Fluorescently tagged TIR1/AFB lines
Genomic regions containing each of the TIR1/AFB genes were amplified using Phusion polymerase (New England Biolabs or ThermoFisher) from corresponding genomic clones (JAtY51F08, JAtY62P14, JAtY53F15, JAtY61O12, and JAtY52F19) except for AFB3 which was amplified from Col-0 genomic DNA. See Supplementary file 4 for primers used. The PCR products were cloned into pMiniT (New England Biolabs), and the stop codon was altered to create a NheI site using site-directed mutagenesis.
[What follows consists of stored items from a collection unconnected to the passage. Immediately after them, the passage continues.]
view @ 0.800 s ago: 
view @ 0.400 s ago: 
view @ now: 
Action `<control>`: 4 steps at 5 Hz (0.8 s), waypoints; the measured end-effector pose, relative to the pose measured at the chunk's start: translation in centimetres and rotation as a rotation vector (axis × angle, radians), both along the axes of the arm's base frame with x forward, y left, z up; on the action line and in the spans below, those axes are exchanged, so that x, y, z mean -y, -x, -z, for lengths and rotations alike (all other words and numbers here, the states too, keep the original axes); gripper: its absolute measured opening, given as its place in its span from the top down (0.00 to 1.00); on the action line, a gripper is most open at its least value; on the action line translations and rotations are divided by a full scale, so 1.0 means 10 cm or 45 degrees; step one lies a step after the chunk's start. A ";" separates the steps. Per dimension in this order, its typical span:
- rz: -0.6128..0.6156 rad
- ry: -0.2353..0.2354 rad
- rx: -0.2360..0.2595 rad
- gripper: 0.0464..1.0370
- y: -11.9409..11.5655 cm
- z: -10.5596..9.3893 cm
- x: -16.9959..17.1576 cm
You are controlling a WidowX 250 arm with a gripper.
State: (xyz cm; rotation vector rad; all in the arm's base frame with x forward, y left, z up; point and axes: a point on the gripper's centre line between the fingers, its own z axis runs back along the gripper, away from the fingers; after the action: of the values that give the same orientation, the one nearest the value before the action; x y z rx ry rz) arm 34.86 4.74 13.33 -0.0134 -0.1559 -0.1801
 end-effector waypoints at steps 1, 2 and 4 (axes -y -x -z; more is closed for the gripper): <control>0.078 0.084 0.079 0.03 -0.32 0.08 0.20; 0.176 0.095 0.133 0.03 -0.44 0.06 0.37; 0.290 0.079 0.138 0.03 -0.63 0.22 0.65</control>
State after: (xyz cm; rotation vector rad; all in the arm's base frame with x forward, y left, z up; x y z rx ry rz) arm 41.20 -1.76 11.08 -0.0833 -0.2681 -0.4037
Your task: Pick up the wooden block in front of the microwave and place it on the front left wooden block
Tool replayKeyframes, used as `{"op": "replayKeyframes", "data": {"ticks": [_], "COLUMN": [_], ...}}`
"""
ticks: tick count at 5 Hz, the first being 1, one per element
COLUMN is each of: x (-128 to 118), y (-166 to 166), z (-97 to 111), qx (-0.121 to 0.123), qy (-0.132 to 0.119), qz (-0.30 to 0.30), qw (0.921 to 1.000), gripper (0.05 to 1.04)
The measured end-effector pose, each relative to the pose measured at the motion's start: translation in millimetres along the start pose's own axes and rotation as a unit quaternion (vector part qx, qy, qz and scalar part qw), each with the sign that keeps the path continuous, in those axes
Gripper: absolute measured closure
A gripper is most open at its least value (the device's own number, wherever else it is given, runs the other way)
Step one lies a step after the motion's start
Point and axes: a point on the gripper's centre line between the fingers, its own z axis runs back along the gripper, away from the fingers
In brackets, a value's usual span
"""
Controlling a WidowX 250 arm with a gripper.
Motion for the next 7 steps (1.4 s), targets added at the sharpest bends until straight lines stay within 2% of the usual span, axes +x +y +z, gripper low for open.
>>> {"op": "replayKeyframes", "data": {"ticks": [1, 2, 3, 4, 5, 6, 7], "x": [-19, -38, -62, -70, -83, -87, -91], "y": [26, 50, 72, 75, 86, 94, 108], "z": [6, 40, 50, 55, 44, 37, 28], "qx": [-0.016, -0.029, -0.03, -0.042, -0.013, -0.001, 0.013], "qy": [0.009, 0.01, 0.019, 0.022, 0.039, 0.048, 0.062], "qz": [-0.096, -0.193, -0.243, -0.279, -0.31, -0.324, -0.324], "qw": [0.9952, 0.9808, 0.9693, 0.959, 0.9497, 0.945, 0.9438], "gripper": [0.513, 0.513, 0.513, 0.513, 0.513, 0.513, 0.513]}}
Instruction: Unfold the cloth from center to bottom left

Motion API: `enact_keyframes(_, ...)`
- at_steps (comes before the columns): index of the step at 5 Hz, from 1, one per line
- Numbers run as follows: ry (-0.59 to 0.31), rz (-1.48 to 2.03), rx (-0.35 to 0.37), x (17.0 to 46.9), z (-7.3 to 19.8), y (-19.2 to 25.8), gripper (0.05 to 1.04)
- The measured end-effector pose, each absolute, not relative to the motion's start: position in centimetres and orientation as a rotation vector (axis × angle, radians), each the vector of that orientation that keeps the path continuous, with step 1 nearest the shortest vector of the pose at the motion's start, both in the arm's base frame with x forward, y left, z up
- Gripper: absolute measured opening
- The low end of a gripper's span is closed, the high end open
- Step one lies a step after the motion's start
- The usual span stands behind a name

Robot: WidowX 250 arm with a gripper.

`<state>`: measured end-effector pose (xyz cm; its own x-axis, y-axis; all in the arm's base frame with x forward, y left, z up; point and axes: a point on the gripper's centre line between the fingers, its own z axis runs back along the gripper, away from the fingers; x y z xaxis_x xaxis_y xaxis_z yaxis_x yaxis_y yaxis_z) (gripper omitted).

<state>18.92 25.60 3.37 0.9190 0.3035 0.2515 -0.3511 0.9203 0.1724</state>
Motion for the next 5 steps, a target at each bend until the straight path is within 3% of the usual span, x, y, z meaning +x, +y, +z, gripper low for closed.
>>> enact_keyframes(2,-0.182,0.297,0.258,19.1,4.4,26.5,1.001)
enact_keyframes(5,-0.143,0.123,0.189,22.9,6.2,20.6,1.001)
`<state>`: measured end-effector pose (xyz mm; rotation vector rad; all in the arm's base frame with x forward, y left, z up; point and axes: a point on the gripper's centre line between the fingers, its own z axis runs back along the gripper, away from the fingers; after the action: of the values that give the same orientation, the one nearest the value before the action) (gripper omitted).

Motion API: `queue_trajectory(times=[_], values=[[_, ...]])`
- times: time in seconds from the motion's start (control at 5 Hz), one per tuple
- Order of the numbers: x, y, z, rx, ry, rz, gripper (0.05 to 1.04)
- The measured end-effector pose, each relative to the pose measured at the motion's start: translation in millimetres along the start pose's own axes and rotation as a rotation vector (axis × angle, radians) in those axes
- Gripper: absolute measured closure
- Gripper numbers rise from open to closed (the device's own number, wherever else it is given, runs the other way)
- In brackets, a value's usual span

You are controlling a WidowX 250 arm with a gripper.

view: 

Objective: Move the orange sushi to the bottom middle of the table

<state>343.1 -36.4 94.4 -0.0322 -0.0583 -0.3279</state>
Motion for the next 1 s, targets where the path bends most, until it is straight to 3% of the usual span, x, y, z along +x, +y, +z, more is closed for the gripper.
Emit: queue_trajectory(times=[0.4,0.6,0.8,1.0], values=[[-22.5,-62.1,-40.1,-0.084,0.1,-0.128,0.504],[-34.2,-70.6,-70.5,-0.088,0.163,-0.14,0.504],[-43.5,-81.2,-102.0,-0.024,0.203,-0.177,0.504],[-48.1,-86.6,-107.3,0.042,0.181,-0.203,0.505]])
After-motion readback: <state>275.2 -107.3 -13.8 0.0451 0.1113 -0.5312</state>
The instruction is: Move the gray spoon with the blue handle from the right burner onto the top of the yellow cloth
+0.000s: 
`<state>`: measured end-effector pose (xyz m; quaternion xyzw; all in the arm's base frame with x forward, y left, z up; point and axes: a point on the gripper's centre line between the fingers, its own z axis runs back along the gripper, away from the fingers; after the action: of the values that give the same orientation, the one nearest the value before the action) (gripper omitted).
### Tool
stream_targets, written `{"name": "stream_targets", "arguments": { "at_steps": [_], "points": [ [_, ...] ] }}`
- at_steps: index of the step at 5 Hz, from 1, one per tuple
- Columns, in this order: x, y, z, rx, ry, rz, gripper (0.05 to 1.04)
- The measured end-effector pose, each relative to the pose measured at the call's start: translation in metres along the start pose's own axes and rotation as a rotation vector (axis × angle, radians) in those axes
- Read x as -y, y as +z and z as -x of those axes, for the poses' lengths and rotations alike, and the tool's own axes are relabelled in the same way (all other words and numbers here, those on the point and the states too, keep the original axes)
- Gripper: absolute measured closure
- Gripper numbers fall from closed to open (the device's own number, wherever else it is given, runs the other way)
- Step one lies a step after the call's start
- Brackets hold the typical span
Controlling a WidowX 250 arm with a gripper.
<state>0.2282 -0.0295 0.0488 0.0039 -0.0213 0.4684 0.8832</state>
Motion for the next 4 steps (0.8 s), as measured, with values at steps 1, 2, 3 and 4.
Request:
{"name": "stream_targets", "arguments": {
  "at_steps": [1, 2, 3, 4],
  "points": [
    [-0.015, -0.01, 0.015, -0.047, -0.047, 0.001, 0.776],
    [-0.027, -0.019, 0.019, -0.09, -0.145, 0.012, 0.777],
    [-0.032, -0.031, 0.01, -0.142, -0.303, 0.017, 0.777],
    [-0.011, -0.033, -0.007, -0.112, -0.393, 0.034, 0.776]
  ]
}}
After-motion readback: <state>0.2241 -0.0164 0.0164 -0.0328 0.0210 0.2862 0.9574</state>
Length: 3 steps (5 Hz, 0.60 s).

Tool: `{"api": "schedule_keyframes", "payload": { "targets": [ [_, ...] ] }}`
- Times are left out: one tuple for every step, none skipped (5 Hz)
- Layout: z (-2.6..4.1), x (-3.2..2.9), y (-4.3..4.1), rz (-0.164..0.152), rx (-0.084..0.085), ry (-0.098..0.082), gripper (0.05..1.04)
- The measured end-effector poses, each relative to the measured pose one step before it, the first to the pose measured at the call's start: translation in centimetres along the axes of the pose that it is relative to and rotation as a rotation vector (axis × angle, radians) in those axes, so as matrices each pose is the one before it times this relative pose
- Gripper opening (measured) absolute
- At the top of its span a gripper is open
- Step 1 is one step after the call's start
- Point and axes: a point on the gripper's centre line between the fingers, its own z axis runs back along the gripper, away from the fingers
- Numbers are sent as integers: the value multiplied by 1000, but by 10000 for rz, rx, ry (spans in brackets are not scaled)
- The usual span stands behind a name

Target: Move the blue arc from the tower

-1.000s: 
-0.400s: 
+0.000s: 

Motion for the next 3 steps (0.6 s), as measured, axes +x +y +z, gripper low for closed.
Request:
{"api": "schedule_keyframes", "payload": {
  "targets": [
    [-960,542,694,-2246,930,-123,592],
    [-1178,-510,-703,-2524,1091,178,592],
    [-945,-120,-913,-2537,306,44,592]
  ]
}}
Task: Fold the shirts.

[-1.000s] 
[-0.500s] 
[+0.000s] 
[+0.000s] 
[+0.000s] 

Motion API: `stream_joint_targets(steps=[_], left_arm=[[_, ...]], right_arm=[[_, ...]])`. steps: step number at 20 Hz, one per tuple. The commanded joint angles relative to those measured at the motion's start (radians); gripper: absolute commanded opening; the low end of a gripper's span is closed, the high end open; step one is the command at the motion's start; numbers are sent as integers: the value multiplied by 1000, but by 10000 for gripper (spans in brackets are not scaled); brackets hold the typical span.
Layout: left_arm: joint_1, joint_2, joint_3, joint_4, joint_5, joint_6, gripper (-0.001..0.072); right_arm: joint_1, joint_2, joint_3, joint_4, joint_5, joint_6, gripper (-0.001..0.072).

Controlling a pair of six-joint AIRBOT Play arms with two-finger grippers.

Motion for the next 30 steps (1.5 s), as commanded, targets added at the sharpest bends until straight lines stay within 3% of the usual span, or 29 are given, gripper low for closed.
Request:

An XbaI fragment containing either mCitrine (Griesbeck et al., 2001), mOrange2 (Shaner et al., 2008), or mCherry (Shaner et al., 2004) preceded by a short linker (either Arg-Gly5-Ala or Arg-Gly4-Ala) was ligated into the NheI sites. The genomic regions including the fluorescent protein genes were inserted in the MluI site of pMP535 (Prigge et al., 2005) as AscI fragments (AFB5) or as MluI-AscI fragments (others). To produce the sextuple-complementation construct, the TIR1-mOrange2 fragment was cloned into pMP535 as above, then AFB2-mCitrine was inserted into the re-created MluI site followed by AFB5-mCherry into its re-created MluI site. The constructs were introduced into the following strains by floral dip (Clough and Bent, 1998): tir1/+ afb5/+ afb1234 progeny (sextuple-complementation construct), tir1afb23 (TIR1-mCitrine, AFB3-mCitrine, and AFB3-mEGFP), tir1afb1245 (AFB2-mCitrine), afb45 (AFB4-mCitrine and AFB4-tdTomato), afb5-5 (AFB5-mCitrine, and afb1-3 (AFB1-mCitrine). Basta-resistant candidate lines were selected based on complementation of visible phenotypes (except for AFB1-mCitrine) then crossed to get them into the appropriate mutant backgrounds. Once in the sextuple-mutant background, the complementation transgene was maintained as a hemizygote by checking siliques for aberrant embryos or aborted seeds. The afb5-5 AFB5-mCitrine #9 and #19 lines were described previously (Prigge et al., 2016).
Microscopy
For confocal microscopy of the root meristem, five- to seven-day-old seedlings were stained in a 10 µg/ml aqueous solution of propidium iodide for one minute, rinsed in water, mounted with water, and viewed with either a Zeiss LSM 880 inverted microscope or a Zeiss LSM 710 inverted microscope. Embryos were fixed and stained with SCRI Renaissance 2200 (SR2200; Renaissance Chemicals, UK; Crawford et al., 2015). Briefly, using fine forceps and a 27-gauge needle as a scalpel, developing seeds were dissected from siliques and immediately immerged in fix solution (1 × PBS, 4% formaldehyde (Electron Microscopy Sciences, 15713), and 0.4% dimethyl sulfoxide) in a six-well plate with 100µ-mesh strainers. A vacuum was pulled and held three times for 12 min each time, before rinsing twice with 1 × PBS for 5 min. The embryos were transferred to SR2200 stain [3% sucrose, 4% diethylene glycol, 4% dimethyl sulfoxide and 1% SR2200 and stained overnight with vacuum pulled and released 3–4 times. Seeds were mounted (20% glycerol, 0.1 × PBS, 0.1% dimethyl sulfoxide, 0.1% SR2200, and 0.01% Triton X100) and the embryos were liberated by pressing on the coverslip. To detect mCitrine in the shoot apices, we removed stage 5 and older floral buds using fine forceps, fixed and rinsed (as with the embryos), soaked in ClearSee (Kurihara et al., 2015) for seven to ten days changing the solution every two to three days, and then stained with basic fuchsin (not shown) and Fluorescent Brightener 28 (Calcofluor White M2R) as described (Ursache et al., 2018). Confocal image channels were merged using ImageJ or FIJI (Schindelin et al., 2012; Schneider et al., 2012). Cleared embryos were viewed by mounting dissected ovules in a solution containing 2.5 g chloral hydrate dissolved in 1 ml 30% glycerol and viewed with a Nikon E600 microscope.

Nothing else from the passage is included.